Synchronization may occur because synchronization is slow, causing the file to be deleted by the client before synchronizing a file, at which point the synchronization thread prints a log and then directly processes the

The binlog of the face.


Note: The Mapping and section descriptions of this document refer to the Internet, Chinaunix Fastdfs discussion area and the UC technology blog, if it involves copyright issues, please contact me to delete.


File synchronization mechanism of FASTDFS Distributed File system

Contact Us

The content source of this page is from Internet, which doesn't represent Alibaba Cloud's opinion; products and services mentioned on that page don't have any relationship with Alibaba Cloud. If the content of the page makes you feel confusing, please write us an email, we will handle the problem within 5 days after receiving your email.

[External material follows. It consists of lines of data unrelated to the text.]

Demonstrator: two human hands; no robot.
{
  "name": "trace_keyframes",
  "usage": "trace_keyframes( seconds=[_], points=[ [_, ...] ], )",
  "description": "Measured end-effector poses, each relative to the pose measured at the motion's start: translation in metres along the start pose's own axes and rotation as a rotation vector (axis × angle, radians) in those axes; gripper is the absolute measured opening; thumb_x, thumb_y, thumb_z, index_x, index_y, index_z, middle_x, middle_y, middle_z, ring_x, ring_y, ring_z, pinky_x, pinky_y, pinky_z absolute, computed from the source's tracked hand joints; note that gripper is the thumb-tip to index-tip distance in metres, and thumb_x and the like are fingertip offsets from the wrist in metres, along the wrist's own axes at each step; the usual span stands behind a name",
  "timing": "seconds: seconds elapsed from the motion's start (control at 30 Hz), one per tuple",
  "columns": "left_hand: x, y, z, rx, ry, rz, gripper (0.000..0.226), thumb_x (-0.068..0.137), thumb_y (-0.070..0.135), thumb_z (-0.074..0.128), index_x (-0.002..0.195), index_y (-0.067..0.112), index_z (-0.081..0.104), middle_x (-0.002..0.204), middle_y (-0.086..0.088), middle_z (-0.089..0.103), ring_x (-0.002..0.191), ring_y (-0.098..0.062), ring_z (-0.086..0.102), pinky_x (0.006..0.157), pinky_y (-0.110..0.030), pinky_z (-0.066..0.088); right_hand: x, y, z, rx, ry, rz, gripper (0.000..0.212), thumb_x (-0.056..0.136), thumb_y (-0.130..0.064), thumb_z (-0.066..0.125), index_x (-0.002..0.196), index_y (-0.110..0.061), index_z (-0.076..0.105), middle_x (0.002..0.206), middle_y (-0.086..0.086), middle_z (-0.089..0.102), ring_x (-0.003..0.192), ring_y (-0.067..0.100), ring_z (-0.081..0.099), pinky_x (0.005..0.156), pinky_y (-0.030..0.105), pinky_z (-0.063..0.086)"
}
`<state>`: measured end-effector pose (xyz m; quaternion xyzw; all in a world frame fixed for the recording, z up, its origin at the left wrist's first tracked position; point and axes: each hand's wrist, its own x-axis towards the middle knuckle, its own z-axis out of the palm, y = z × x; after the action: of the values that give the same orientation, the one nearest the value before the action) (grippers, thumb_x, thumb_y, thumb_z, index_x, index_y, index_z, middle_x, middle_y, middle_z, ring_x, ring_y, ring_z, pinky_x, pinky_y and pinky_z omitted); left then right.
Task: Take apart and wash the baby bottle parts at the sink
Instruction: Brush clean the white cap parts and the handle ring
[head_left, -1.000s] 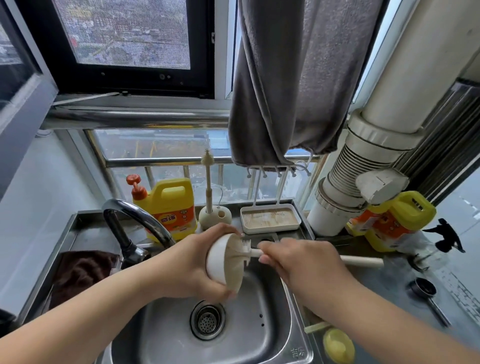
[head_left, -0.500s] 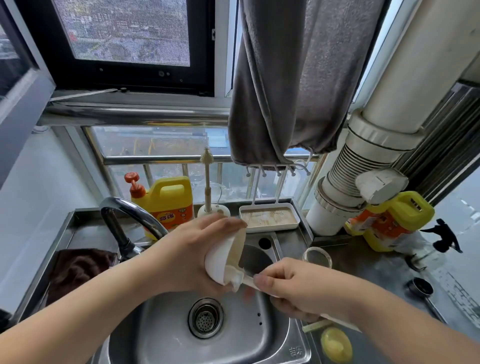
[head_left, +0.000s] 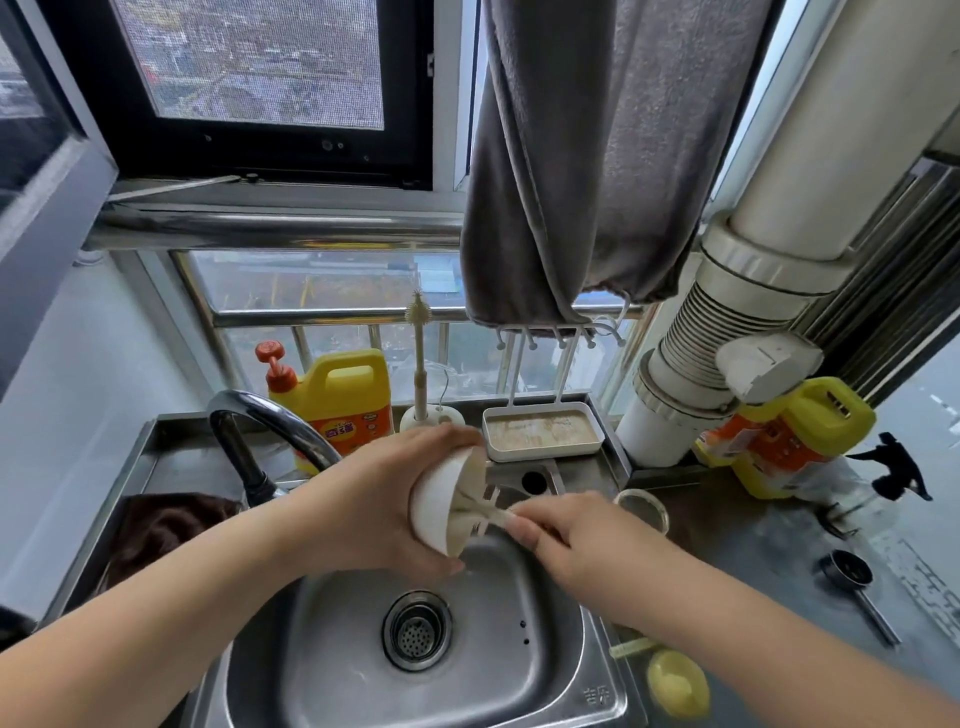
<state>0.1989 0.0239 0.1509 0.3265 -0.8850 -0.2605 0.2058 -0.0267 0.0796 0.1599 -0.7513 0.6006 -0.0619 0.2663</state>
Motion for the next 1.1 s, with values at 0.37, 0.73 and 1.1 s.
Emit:
trace_keyframes(
  seconds=[0.37,0.73,1.1],
  points=[
    [-0.010,-0.004,0.022,0.116,0.001,0.039,0.077,0.084,0.074,0.035,0.146,0.048,-0.003,0.150,0.013,0.013,0.141,-0.006,0.017,0.114,-0.028,0.024,-0.007,-0.012,-0.005,1.036,-0.505,0.271,0.038,0.101,-0.042,0.031,0.099,-0.020,0.062,0.051,-0.007,0.025,0.036,0.002,0.017,0.032,0.010,0.015],
    [-0.005,0.009,0.021,-0.547,0.002,-0.347,0.074,0.054,0.052,0.077,0.120,0.036,0.047,0.108,0.008,0.062,0.096,-0.006,0.063,0.079,-0.023,0.053,-0.013,-0.014,-0.018,0.099,-0.170,0.034,0.020,0.099,-0.038,0.042,0.103,-0.033,0.061,0.071,-0.010,0.055,0.058,0.003,0.046,0.054,0.020,0.035],
    [-0.010,0.007,0.024,-0.645,-0.021,-0.293,0.076,0.059,0.035,0.080,0.126,0.028,0.046,0.112,-0.001,0.062,0.102,-0.017,0.064,0.086,-0.033,0.054,-0.012,-0.017,-0.014,-0.050,-0.045,-0.119,0.013,0.095,-0.025,0.052,0.100,-0.037,0.054,0.066,-0.025,0.053,0.058,0.000,0.048,0.051,0.010,0.033]
  ],
)
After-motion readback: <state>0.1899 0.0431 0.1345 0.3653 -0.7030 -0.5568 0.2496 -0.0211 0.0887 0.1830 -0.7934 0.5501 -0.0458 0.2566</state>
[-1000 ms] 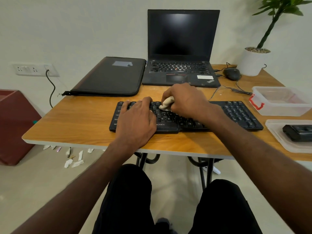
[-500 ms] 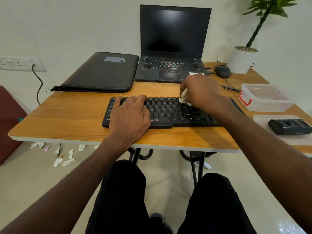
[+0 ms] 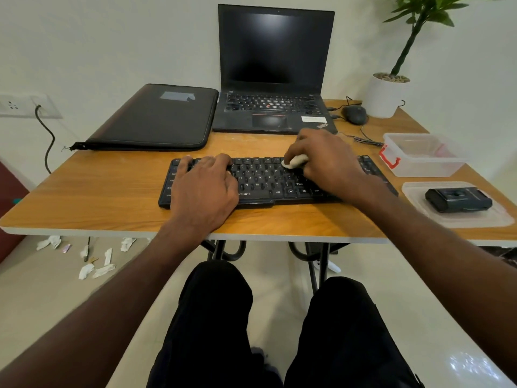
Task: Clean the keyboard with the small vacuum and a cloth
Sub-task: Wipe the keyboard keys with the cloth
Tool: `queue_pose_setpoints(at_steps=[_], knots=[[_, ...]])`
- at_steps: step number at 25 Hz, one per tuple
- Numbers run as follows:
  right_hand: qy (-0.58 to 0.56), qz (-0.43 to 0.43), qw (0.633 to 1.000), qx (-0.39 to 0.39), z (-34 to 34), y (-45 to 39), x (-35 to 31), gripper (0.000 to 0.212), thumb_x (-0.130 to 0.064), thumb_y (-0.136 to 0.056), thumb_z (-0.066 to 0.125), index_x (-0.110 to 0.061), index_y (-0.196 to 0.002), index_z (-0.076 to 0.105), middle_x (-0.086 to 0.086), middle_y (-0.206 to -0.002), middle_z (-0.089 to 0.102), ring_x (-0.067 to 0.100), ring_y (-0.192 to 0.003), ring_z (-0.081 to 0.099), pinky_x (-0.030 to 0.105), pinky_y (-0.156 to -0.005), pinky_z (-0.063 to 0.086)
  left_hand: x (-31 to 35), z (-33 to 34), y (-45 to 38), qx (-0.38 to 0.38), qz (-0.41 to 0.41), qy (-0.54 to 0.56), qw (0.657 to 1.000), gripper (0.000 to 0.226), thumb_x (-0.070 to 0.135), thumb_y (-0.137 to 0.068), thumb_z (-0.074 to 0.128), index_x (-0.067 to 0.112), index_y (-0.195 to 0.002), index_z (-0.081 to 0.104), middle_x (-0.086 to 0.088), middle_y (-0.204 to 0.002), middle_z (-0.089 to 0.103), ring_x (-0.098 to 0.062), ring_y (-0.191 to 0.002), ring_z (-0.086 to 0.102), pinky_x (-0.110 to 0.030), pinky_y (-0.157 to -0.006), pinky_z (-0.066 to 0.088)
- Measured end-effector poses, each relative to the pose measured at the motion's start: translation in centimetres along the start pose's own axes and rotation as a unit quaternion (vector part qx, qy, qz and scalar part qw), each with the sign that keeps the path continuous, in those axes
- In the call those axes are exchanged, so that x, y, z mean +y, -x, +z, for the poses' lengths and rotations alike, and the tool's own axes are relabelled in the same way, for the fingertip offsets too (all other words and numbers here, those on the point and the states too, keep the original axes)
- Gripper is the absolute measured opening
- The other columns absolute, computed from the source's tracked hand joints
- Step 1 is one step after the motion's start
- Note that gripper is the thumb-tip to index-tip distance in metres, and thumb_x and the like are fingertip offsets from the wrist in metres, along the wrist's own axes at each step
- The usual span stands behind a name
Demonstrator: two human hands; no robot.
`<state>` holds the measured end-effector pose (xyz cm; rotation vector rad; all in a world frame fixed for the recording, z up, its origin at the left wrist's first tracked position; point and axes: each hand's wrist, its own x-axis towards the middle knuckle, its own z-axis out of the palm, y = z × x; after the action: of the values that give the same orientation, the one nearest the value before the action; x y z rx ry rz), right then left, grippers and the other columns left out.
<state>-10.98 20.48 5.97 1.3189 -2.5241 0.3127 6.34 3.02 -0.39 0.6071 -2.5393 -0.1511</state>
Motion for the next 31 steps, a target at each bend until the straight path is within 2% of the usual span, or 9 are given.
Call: queue_pose_setpoints(at_steps=[4, 8, 14, 19, 22, 24, 26, 28, 31], knots=[[0.004, 0.068, 0.997, 0.029, 0.6, -0.3, -1.5, 0.022, -0.014, -0.090, 0.073, -0.027, -0.107, 0.080, 0.000, -0.107, 0.074, 0.020, -0.100, 0.067, 0.031, -0.070, 0.046, 0.0, 0.0, 0.1, -0.004, 0.004, 0.004, 1.000, 0.041, 0.035, -0.103, 0.034, 0.020, -0.131, 0.059, -0.004, -0.123, 0.073, -0.021, -0.118, 0.066, -0.053, -0.125, 0.026], [-0.009, -0.016, 1.000, 0.007, 0.8, -0.1, -4.1, 0.026, -0.015, -0.088, 0.075, -0.031, -0.108, 0.080, -0.004, -0.106, 0.075, 0.019, -0.100, 0.067, 0.033, -0.070, 0.051, 0.0, 0.0, 0.0, -0.001, 0.002, 0.000, 1.000, 0.043, 0.037, -0.101, 0.032, 0.020, -0.130, 0.059, -0.004, -0.121, 0.073, -0.021, -0.115, 0.066, -0.051, -0.124, 0.026], [0.082, 0.150, 0.984, -0.052, -1.9, -0.6, -0.5, 0.028, -0.021, -0.091, 0.076, -0.020, -0.119, 0.075, 0.011, -0.117, 0.071, 0.029, -0.105, 0.066, 0.041, -0.078, 0.056, 0.0, 0.0, 0.1, 0.001, 0.007, 0.004, 1.000, 0.039, 0.033, -0.102, 0.035, 0.019, -0.129, 0.059, -0.006, -0.120, 0.073, -0.023, -0.116, 0.066, -0.054, -0.124, 0.028], [0.111, 0.128, 0.985, -0.019, -1.3, 0.7, -3.6, 0.032, -0.018, -0.091, 0.075, -0.016, -0.122, 0.068, 0.012, -0.118, 0.068, 0.031, -0.106, 0.065, 0.040, -0.074, 0.049, 0.2, 0.2, 0.0, -0.001, 0.012, 0.002, 1.000, 0.043, 0.036, -0.102, 0.030, 0.018, -0.128, 0.059, -0.007, -0.122, 0.073, -0.024, -0.118, 0.066, -0.055, -0.124, 0.028], [-0.002, 0.086, 0.996, -0.018, -0.3, 0.3, -5.0, 0.023, -0.016, -0.091, 0.072, -0.022, -0.113, 0.078, 0.007, -0.111, 0.074, 0.027, -0.102, 0.069, 0.038, -0.073, 0.054, 0.2, 0.1, 0.0, -0.002, 0.012, 0.001, 1.000, 0.040, 0.035, -0.105, 0.033, 0.018, -0.129, 0.059, -0.008, -0.123, 0.073, -0.024, -0.119, 0.065, -0.055, -0.124, 0.029], [-0.143, 0.107, 0.984, -0.025, -0.1, 0.0, -5.2, 0.021, -0.011, -0.088, 0.071, -0.026, -0.098, 0.083, 0.001, -0.100, 0.077, 0.019, -0.094, 0.071, 0.034, -0.071, 0.058, 0.4, 0.0, 0.1, -0.004, 0.009, 0.012, 1.000, 0.038, 0.035, -0.107, 0.034, 0.018, -0.131, 0.059, -0.007, -0.124, 0.072, -0.022, -0.119, 0.065, -0.053, -0.124, 0.030], [-0.383, 0.184, 0.905, -0.001, -0.6, 0.0, -5.3, 0.025, -0.001, -0.085, 0.070, -0.021, -0.093, 0.083, 0.000, -0.091, 0.078, 0.013, -0.081, 0.071, 0.027, -0.059, 0.055, 0.6, -0.4, 0.3, 0.012, 0.014, 0.043, 0.999, 0.038, 0.037, -0.109, 0.034, 0.019, -0.132, 0.059, -0.004, -0.123, 0.072, -0.020, -0.116, 0.065, -0.050, -0.123, 0.030], [-0.519, 0.251, 0.817, 0.024, -0.9, 0.1, -5.5, 0.027, 0.006, -0.086, 0.067, -0.013, -0.099, 0.081, 0.004, -0.086, 0.075, 0.011, -0.070, 0.066, 0.019, -0.045, 0.047, 0.1, -1.4, 0.2, 0.059, 0.005, 0.096, 0.994, 0.039, 0.040, -0.110, 0.039, 0.019, -0.135, 0.060, -0.003, -0.124, 0.073, -0.017, -0.114, 0.066, -0.047, -0.121, 0.034], [-0.539, 0.255, 0.803, -0.001, -0.5, -0.6, -6.1, 0.019, -0.010, -0.089, 0.076, -0.015, -0.108, 0.076, 0.005, -0.091, 0.075, 0.014, -0.072, 0.068, 0.019, -0.043, 0.046, -3.5, -3.8, -0.1, 0.066, -0.021, 0.179, 0.981, 0.047, 0.049, -0.107, 0.055, 0.020, -0.145, 0.057, 0.000, -0.138, 0.067, -0.013, -0.121, 0.061, -0.040, -0.107, 0.048]])
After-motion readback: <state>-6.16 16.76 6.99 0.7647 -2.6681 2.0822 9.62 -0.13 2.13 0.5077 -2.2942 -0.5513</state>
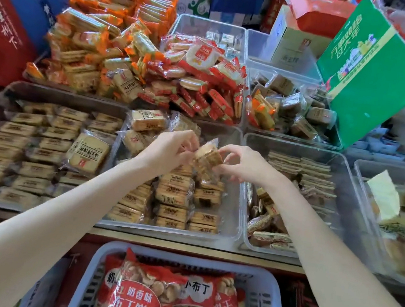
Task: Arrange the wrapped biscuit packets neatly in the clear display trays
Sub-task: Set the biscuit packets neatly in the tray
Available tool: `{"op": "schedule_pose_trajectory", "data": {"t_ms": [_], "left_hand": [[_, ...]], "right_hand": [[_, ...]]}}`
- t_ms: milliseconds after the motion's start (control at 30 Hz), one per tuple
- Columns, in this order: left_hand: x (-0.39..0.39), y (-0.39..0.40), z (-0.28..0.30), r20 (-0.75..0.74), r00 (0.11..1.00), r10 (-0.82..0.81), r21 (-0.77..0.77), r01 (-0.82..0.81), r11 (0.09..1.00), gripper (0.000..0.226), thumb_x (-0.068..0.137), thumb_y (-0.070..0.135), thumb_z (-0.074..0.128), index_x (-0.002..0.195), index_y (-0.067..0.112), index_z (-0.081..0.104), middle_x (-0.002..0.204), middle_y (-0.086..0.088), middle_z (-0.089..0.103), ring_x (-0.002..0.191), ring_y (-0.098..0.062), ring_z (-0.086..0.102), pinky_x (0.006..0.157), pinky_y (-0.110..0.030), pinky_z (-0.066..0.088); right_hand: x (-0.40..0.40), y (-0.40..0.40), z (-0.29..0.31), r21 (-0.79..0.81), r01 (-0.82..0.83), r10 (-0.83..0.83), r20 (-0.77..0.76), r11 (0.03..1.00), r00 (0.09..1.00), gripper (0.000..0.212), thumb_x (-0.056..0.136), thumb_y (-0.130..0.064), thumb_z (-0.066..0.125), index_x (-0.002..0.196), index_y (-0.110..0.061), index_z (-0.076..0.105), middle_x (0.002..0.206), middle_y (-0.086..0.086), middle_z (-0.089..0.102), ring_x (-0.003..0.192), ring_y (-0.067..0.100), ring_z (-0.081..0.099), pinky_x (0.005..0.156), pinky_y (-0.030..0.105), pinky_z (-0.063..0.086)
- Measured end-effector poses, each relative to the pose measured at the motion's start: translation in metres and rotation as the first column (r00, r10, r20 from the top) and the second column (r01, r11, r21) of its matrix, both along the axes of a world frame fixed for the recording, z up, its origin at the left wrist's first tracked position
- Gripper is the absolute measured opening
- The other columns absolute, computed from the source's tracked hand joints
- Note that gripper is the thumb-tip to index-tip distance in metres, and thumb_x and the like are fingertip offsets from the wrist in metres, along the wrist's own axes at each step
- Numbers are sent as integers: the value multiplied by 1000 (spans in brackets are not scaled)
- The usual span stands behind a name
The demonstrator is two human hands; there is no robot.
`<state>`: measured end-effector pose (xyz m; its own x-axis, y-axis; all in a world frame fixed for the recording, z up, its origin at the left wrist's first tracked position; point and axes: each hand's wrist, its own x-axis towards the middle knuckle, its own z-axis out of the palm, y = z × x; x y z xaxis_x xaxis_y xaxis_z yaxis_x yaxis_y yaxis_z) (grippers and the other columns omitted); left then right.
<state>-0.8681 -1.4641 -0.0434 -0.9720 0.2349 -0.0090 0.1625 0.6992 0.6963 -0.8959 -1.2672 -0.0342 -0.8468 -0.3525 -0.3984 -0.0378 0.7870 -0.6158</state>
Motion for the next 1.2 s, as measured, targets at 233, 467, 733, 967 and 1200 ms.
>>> {"op": "schedule_pose_trajectory", "data": {"t_ms": [233,467,733,967,1200], "left_hand": [[14,-10,-52,53,991,-122,-111,127,986,19,86,7,64,105,6,61,104,-5,61,98,-21,61,85,-29,50],[18,-30,-81,79,946,-314,-564,302,768,43,93,19,54,134,30,49,138,3,48,127,-20,44,109,-33,29],[20,-32,-90,6,949,-316,-557,265,787,46,90,9,56,133,26,52,138,1,50,128,-21,44,111,-34,23],[13,-27,-83,59,949,-309,-589,283,757,48,92,7,51,135,28,49,139,2,49,126,-19,46,109,-30,28],[12,-26,-86,61,949,-309,-596,283,752,48,91,6,52,135,27,50,139,2,49,127,-19,46,110,-31,28]], "right_hand": [[6,-7,-26,265,-319,347,-67,910,935,33,84,-10,64,116,-12,55,93,3,59,81,20,54,71,30,45],[26,-23,-70,625,-370,549,-115,688,828,25,92,0,46,115,-8,52,108,14,51,89,31,58,71,34,45],[56,-34,-93,613,-319,532,-201,723,822,24,87,12,43,103,-3,53,107,15,47,84,32,60,63,35,39],[54,-28,-107,554,-294,421,-114,778,900,32,85,17,43,109,-1,54,111,17,50,99,35,57,79,37,45],[42,-44,-108,565,-137,300,-206,814,931,31,85,14,50,112,-1,50,125,20,44,87,33,61,67,31,40]]}}
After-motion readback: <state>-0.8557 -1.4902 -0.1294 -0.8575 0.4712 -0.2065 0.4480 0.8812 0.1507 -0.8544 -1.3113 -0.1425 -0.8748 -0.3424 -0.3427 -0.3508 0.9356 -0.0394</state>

If you find any instances of plagiarism from the community, please send an email to: info-contact@alibabacloud.com and provide relevant evidence. A staff member will contact you within 5 working days.

A Free Trial That Lets You Build Big!

Start building with 50+ products and up to 12 months usage for Elastic Compute Service

  • Sales Support

    1 on 1 presale consultation

  • After-Sales Support

    24/7 Technical Support 6 Free Tickets per Quarter Faster Response

  • Alibaba Cloud offers highly flexible support services tailored to meet your exact needs.